Tuesday, December 31, 2013

MARY ANN BURRIS FULFILLS HER DREAM: BUILDING A 'PEACE PATH'@NAIROBI MUSEUM



A PEACE PATH FINALLY OPENS AT NAIROBI MUSEUM
By Margaretta wa Gacheru
Ever since the 2007-8 post election violence, Mary Ann Burris has dreamed of building a proper Peace shrine or sanctuary in Nairobi.
This past Tuesday afternoon, the former Program Officer at Ford Foundation in Nairobi saw her dream come true with the formal opening of ‘The Peace Path’ at the Nairobi National Museum.
It almost looks like an ordinary ultra-green grassy lawn but the carefully situated stones—some granite, other mica and soap stone in multiple colours, sizes and shapes—strongly suggest that something else is going on. The well-manicured ground has far greater significance for Ms Burris than it being a park situated just behind the Museum where passersby can relax.
“It’s a labyrinth,” she explains, noting that a labyrinth is a universal, ancient symbol-often a spiral- that’s been used for centuries in many different cultures for spiritual ceremonies that involve meditation or prayer and also healing.
It’s even been found at ancient African rock art sites, but Ms Burris first took an interest in labyrinths after finding one in France while attending a course at the Wisdom University in Chartres several years ago.
Having studied non-Western healing practices as a Chinese-studies graduate student at Stanford University in the States, and having a Cherokee grandmother who was a shaman healer, it’s no surprise to Burris believes the deeper, more psychological, invisible wounds suffered by Kenyans during those traumatic days still need to be addressed.
But her dream of doing something to affect healing didn’t happen until she met several Kenyan sculptors who helped her realize the best way forward.
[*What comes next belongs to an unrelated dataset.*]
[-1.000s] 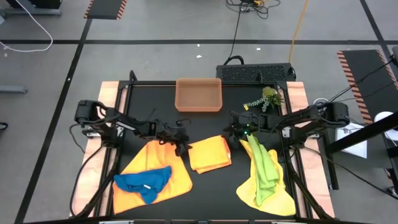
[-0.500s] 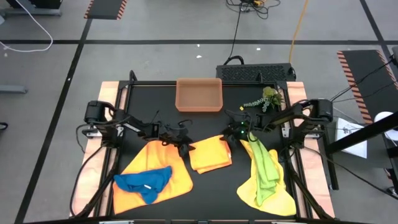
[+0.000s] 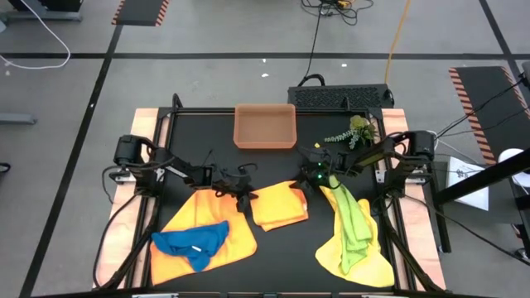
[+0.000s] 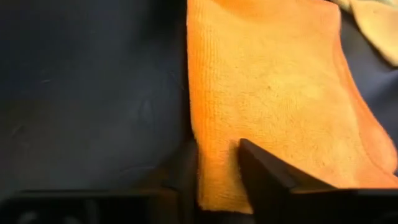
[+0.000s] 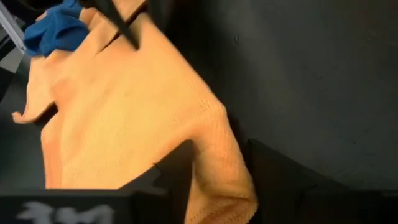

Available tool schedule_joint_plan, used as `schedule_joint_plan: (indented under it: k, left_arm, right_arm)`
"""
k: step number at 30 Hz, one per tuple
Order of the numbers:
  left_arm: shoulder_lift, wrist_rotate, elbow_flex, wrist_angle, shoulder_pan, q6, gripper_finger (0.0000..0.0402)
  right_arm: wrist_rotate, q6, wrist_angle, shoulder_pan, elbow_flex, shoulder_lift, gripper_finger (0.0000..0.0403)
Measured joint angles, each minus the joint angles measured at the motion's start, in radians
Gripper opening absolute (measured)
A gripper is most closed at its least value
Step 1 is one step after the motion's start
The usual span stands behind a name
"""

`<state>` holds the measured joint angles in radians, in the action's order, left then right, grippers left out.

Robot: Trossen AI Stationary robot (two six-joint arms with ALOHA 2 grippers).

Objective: Fold microfiber towels
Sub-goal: Put the folded orange towel into the orange bin

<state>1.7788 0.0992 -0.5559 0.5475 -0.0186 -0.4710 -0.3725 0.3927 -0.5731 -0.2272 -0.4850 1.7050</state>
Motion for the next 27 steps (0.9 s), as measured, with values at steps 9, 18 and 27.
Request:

But before the sculptors got involved she first had to get a green light from the Nairobi National Museum’s director general, Dr. Farah, to use that previously ‘neglected and unused’ piece of land to develop a peace shrine.
“We always establish an MOU with the Museum whenever we propose a project,” said the founder of TICAH, the Trust for Indigenous Culture and Health, who already had developed two other projects with Dr Farah before the Peace Path. One is a Plant Medicine Garden; the other is a Sculpture Garden made after she found four felled gum trees on the Museum Ground and called local artists David Mwaniki and Anthony Wanjau to create sculptures out of them.
She’d tried several times to get her labyrinth idea going because she had both seen and read about so many people who’d benefited by walking through labyrinths elsewhere in the world. But her efforts always came to naught, until she met Gerard Motondi, the award-winning sculptor who initially proposed they collect different kinds of stones from all over Kenya to construct the peace path.
“I liked that idea because the labyrinth is a symbol of unity and wholeness, so that the different stones could symbolise the different communities of Kenya working together to become the peace path,” she said.
But then, when Motondi introduced veteran sculptor Elkana Ong’esa to Ms Burris, she said everything quickly fell into place.
The two men, assisted by another outstanding stone sculptor Charles Kombo, were able to obtain tons of various stones from all over Kenya at very low costs.
It was they who implemented her idea and design, creating a spiral walkway that she said only takes right turns (“never left ones that lead to dead-ends which is what happens in mazes” she added).
Burris said she has already witnessed the healing effects of the Peace Path. It may be simply because someone has to slow down to actually walk the peace path. It may even be that the power of mental suggestion is operative since Burris is very clear the Peace Path is especially valuable as a site for prayer or meditation which she feels can definitely result in healing new and even old wounds.
One thing she has especially values along the path are the two sculptures donated by Ong’esa and Motondi, The Prophet and The Eagle, both of which are also universal symbols of peace and freedom.
“Some people thought I was crazy to pursue this project but we have had tremendous support from friends all over the world who, as I, want to see lasting peace come to Kenya,” she added.
Just before the launch of the Kenya Museum Society annual Art Fair last weekend, Kuona Trust opened an exhibition of David Mwaniki’s children’s toy entitled ’30 Years Ago’.
“Making toys out of old wires and scrap metals was what we did then, in contrast to today when plastic imports have flooded the market,” Mwaniki said. So his show is a three dimensional ode to nostalgia, and to the time when Kenyan artists first got a glimpse of what creativity and imagination could achieve, namely fun, freedom and the joy of self-expression.